Samstag, 17. Dezember 2011

Pie, quo vadis?

Treue zum katholischen Glauben ist die Ratio essendi der Pius-Bruderschaft. Aber Treue zum katholischen Glauben ohne Einheit mit der katholischen Kirche, mit dem Heiligen Stuhl? Wer auf die Einheit verzichtet, fürchte ich, begibt sich auf dem Weg zur Sekte. Und wenn Papst Benedikt eine «doktrinelle Präambel» vorlegt, so scheint es mir, kann ein Katholik ihm vertrauen und sie unterzeichnen (was freilich Verhandlungen über mißverständliche Formulierungen nicht ausschließt).

Doch auch die Kirche braucht die Pius-Bruderschaft – in einer Zeit, in der es in Österreich eine antikirchliche «Pfarrerinitiative» wirken kann, während gute Priester (von Pfarradministrator Andreas Skoblicki in Kopfing [D.Linz] bis zu Pfarrvikar Augustine Paraplakal in Ablach [D. Rottenburg-Stuttgart]) vergrault werden, kann die Kirche nicht auf eine große Zahl frommer Priester verzichten. Und eine Spaltung läßt das Spektrum beider Seiten verarmen. Zudem bleibt anzuerkennen, daß die Pius-Bruderschaft (im Verein mit der Priestervereinigung vom hl. Johannes Maria Vianney) über zwei Jahrzehnte hindurch allein es war, die die Treue zum Konzil (Conc. Trid., Sessio XXIII: Doctrina de sacramento ordinis, cap. 2.,4.) gewahrt und auf dem Weg zum Priestertum alle sieben Ordines gespendet hat.
Darum muß ich wünschen, daß der Pius-Bruderschaft nicht unnötige Hindernisse in den Weg gelegt werden.
Wenn Bischof Bernard Fellay in seiner Predigt am Fest der Unbefleckten Empfängnis (ich zitiere nach kath.net) ein irreführendes Traditionsverständnis moniert, so sieht er leider keineswegs Gespenster – ebendieses Verständnis, noch dazu abstrus überspitzt, verbreitete jüngst hierzulande – im «Agricolaforum der katholischen Akademie im Bistum Dresden-Meißen» – ein katholischer Theologieprofessor.
Zur Präambel gehört offenbar die «professio fidei» von 1988. Hier steht zum Schluß: «Insuper religioso voluntatis et intellectus obsequio doctrinis adhaereo quas sive Romanus Pontifex sive Collegium episcoporum enuntiant cum magisterium authenticum exercent etsi non definitivo actu easdem proclamare intendant.» Wenn Bischof Bernard Fellay sich sorgt, mit dieser Formulierung könne die Bruderschaft auf jenen falschen Traditionsbegriff festgelegt werden, so erscheint mir diese Sorge nicht abwegig.

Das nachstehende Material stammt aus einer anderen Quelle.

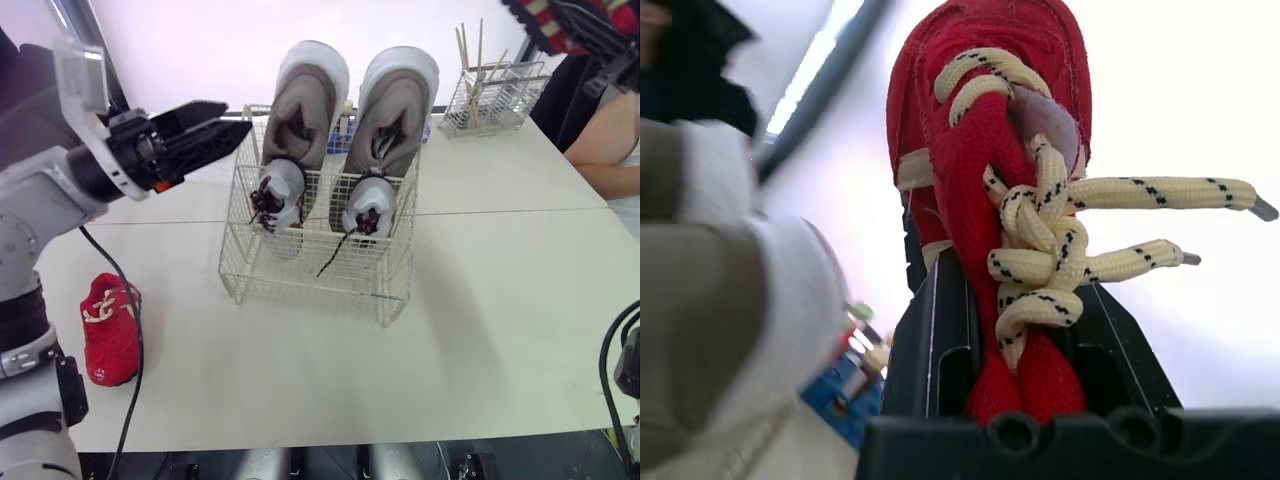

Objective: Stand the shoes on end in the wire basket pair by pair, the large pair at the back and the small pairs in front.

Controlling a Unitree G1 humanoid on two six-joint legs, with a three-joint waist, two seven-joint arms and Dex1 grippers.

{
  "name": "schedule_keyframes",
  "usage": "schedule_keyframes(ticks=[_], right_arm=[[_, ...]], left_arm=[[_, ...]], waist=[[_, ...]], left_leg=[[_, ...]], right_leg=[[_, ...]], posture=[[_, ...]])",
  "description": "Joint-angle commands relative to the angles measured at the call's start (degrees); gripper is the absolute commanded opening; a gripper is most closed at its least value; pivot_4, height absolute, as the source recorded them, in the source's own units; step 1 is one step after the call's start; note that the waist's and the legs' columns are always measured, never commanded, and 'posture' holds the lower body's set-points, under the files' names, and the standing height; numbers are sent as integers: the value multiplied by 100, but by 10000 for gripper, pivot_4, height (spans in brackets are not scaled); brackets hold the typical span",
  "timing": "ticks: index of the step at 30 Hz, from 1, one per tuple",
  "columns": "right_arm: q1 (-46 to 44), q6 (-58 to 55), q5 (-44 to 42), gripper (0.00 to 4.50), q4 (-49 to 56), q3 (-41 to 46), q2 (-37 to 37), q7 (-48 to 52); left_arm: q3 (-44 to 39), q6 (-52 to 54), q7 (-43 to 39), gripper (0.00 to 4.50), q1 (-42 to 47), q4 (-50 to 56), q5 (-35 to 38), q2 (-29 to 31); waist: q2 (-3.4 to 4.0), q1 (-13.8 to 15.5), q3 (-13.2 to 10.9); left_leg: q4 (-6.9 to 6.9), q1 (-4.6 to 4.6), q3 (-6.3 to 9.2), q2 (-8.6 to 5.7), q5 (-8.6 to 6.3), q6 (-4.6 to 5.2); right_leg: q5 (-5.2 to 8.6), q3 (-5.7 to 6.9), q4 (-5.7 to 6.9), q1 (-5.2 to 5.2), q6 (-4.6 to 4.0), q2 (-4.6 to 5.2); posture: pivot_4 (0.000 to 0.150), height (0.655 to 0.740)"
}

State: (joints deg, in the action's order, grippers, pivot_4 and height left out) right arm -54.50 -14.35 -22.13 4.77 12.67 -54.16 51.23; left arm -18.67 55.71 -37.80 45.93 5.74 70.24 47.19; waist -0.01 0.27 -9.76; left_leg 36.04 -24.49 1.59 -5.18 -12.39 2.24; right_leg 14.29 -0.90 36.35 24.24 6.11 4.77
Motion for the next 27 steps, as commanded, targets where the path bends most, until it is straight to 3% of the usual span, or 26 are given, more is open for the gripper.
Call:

Darüber hinaus: was ist ein «religiosum voluntatis et intellectus obsequium»? Ich könnte etwas Sinnvolles da heraus deuten; doch andere Deutungen liegen nicht minder nahe. Und «intellectus obsequium» klingt mir doch ein wenig nach Denkverbot.

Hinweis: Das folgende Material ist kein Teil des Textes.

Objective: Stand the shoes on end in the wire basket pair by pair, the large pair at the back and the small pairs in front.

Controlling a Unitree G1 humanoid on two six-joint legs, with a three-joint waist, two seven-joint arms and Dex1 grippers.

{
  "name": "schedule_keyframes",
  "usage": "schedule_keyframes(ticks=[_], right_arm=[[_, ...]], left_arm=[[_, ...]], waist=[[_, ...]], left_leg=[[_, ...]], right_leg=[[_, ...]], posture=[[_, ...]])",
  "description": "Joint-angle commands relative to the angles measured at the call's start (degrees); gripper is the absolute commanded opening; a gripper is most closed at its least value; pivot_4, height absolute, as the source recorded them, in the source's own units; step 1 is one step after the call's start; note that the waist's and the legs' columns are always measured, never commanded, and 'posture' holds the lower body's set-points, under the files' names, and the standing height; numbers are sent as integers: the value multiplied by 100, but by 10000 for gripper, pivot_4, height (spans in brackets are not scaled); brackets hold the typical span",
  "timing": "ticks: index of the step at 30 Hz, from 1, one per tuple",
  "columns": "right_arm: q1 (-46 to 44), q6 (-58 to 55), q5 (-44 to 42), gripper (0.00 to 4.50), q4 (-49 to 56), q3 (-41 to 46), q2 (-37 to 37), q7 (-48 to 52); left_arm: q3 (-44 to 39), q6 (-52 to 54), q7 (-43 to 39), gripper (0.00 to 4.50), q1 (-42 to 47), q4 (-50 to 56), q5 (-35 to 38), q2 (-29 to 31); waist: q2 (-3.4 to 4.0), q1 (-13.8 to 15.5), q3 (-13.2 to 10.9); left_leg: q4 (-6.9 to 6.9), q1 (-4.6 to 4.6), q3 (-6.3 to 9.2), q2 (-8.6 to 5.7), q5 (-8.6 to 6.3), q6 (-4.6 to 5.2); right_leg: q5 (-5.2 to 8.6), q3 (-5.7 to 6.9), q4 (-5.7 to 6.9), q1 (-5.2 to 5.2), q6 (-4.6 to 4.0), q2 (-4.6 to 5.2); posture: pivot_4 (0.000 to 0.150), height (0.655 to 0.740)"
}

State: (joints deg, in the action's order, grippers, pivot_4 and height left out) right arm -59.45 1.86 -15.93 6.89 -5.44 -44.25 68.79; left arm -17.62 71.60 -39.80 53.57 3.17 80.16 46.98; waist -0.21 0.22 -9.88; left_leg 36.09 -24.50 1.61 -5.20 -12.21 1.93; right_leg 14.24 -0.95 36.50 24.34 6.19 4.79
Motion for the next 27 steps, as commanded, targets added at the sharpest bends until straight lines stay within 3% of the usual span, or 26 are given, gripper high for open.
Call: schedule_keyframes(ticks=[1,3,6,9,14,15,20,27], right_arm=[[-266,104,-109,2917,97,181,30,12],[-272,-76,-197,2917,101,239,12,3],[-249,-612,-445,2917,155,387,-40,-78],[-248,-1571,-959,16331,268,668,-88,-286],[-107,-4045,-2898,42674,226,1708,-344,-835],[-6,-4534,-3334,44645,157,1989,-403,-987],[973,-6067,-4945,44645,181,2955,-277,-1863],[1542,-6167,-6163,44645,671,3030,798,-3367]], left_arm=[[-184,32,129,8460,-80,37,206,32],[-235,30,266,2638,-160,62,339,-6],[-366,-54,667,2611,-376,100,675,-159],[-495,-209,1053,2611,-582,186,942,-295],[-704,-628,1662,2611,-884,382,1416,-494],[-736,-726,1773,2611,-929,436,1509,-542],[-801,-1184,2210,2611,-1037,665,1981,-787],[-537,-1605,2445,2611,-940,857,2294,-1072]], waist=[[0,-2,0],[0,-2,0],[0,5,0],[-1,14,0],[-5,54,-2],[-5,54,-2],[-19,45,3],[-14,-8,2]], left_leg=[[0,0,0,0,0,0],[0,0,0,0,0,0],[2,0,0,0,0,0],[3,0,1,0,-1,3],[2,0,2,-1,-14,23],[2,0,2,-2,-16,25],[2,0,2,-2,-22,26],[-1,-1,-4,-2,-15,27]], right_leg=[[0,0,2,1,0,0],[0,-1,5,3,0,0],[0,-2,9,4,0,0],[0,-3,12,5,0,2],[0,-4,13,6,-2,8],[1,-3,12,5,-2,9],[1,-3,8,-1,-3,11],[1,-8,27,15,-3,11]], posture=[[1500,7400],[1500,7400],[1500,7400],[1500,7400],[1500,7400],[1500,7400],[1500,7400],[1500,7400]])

In der «professio catholicae fidei», die noch den C.I.C. von 1917 einleitete, gab es keinerlei solche Formulierung. Dort gab es zwar eine Gehorsamsverpflichtung gegenüber dem Papst – «veram obedientiam spondeo ac juro» – und ein Bekenntnis des Glaubens gegenüber den Konzilsbeschlüssen – «tradita, definita ac declarata ... indubitanter recipio atque profiteor» –, aber so weit wie die moderne Professio – «quas sive Romanus Pontifex sive Collegium episcoporum enuntiant cum magisterium authenticum exercent etsi non definitivo actu easdem proclamare intendant» – ging sie keineswegs. Und ich fürchte, wenn ich den Denzinger daraufhin durchstöberte, was durch die Zeiten Päpste und Konzilien alles außerhalb der definierten Glaubenslehren authentisch geäußert haben, geriete auch ich an Stellen, die mir die moderne Professio fidei schwer machten.
Klar ist, daß weder einer der Memorandum-Professoren noch ein Pfarrer der Pfarrerinitiative ehrlicherweise diese Professio aussprechen oder unterzeichnen könnten. Offensichtlich aber haben sie es, soweit sie nicht 1988 schon in ihrem Amt waren, doch getan.
Könnte der Unterschied zwischen den Angehörigen der Pius-Bruderschaft und dem fortschrittlicheren Teil des katholischen Klerus etwa einfach der sein, daß letzterer das (sagen wir einmal:) robustere Gewissen hat?